Tires produced by the Chinese company are sold under the brand names Westlake, Telluride, Compass, and YKS. The Chinese company unilaterally changed the construction after its product passed federal tests without telling Foreign Tire Sales about the change. Foreign Tire Sales recognizes that a complete product recall might be in order and such a recall would force Foreign Tire Sales to file for bankruptcy. Tire failures will embroil carmakers including Ford Motor Co. and General Motors Corp. in additional lawsuits.

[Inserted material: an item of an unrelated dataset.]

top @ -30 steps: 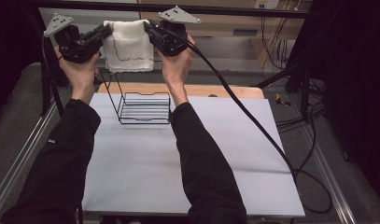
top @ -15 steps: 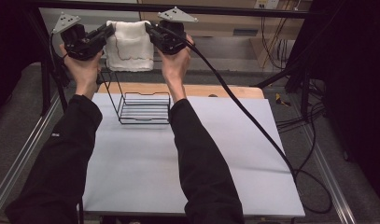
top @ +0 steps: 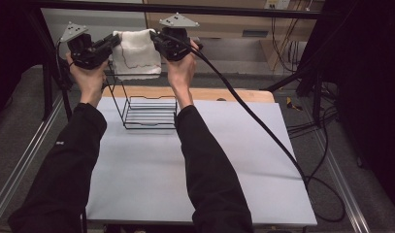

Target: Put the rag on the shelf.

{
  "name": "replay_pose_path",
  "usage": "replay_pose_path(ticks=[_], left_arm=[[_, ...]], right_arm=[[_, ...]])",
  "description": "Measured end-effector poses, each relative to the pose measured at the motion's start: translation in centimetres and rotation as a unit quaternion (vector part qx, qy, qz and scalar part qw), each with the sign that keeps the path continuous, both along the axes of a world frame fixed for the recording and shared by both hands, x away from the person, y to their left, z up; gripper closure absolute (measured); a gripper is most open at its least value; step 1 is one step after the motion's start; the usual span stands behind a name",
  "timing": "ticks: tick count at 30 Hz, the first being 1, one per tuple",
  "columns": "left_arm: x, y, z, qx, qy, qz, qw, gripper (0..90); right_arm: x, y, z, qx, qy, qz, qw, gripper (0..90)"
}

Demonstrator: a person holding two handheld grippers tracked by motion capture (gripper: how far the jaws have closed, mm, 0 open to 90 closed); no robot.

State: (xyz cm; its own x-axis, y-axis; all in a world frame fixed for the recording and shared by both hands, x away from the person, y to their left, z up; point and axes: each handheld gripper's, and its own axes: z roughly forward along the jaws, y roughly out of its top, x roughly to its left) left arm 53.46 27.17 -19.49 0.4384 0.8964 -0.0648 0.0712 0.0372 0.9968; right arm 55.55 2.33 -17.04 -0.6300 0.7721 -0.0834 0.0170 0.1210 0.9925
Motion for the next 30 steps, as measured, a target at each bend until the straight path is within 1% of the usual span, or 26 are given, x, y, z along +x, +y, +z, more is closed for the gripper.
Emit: replay_pose_path(ticks=[2,4,5,8,10,12,14,18,19,23,30], left_arm=[[-0.1,0.1,-0.4,0.006,0.003,-0.001,1.0,82.1],[-0.2,0.2,-0.8,0.007,0.008,-0.001,0.9999,82.1],[-0.4,0.3,-1.0,0.005,0.007,-0.002,1.0,82.1],[-0.8,0.4,-1.4,0.006,0.007,-0.01,0.9999,82.1],[-1.0,0.3,-1.6,0.011,0.01,-0.011,0.9998,82.1],[-1.2,0.3,-1.9,0.008,0.011,-0.012,0.9998,82.1],[-1.5,0.3,-2.2,0.004,0.012,-0.017,0.9998,82.0],[-2.0,0.1,-2.7,0.011,0.014,-0.019,0.9997,82.0],[-2.1,0.1,-2.8,0.01,0.015,-0.02,0.9997,82.0],[-2.4,0.2,-3.1,0.009,0.015,-0.023,0.9996,81.8],[-3.3,0.6,-3.7,0.007,0.017,-0.03,0.9994,81.5]], right_arm=[[-0.3,0.2,-0.2,-0.009,0.002,0.0,1.0,80.8],[-0.6,0.4,-0.4,-0.021,0.005,-0.001,0.9998,80.7],[-0.7,0.4,-0.6,-0.026,0.005,0.0,0.9996,80.7],[-0.8,0.3,-1.1,-0.019,0.015,0.003,0.9997,80.7],[-1.0,0.1,-1.4,-0.022,0.02,0.003,0.9996,80.7],[-1.3,0.1,-1.7,-0.028,0.018,0.005,0.9994,80.6],[-1.5,-0.1,-1.9,-0.024,0.021,0.008,0.9995,80.7],[-1.8,-0.4,-2.4,-0.022,0.023,0.011,0.9994,80.7],[-1.9,-0.4,-2.5,-0.022,0.023,0.012,0.9994,80.7],[-2.3,-0.6,-2.8,-0.023,0.025,0.018,0.9993,80.7],[-3.2,-0.5,-3.0,-0.029,0.021,0.03,0.9989,80.5]])
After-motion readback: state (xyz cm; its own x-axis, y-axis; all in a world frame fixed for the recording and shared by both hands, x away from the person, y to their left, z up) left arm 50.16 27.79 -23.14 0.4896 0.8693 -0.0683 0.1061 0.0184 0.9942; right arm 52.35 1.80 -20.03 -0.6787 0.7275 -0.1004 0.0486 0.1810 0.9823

The company first suspected problems in October 2005. Almost a year later, in September 2006, Hangzhou Zhongce Rubber acknowledged that a gum strip that prevents the tread from separating was left out of the manufacturing process. Foreign Tire Sales did not alert the National Highway Traffic Safety Administration about the problems until June 11, 2007, claiming its officials had no definitive proof of a manufacturing flaw until it was revealed by further testing in May.
Also in May, Foreign Tire Sales was named as a defendant in a lawsuit where two workers were killed in a van roll over accident. The lawsuit contended that the accident was caused by tread separation in a Hangzhou Zhongce tire. Earlier in the year, an ambulance in New Mexico rolled over after a Hangzhou Zhongce tire came apart, though there were no significant injuries.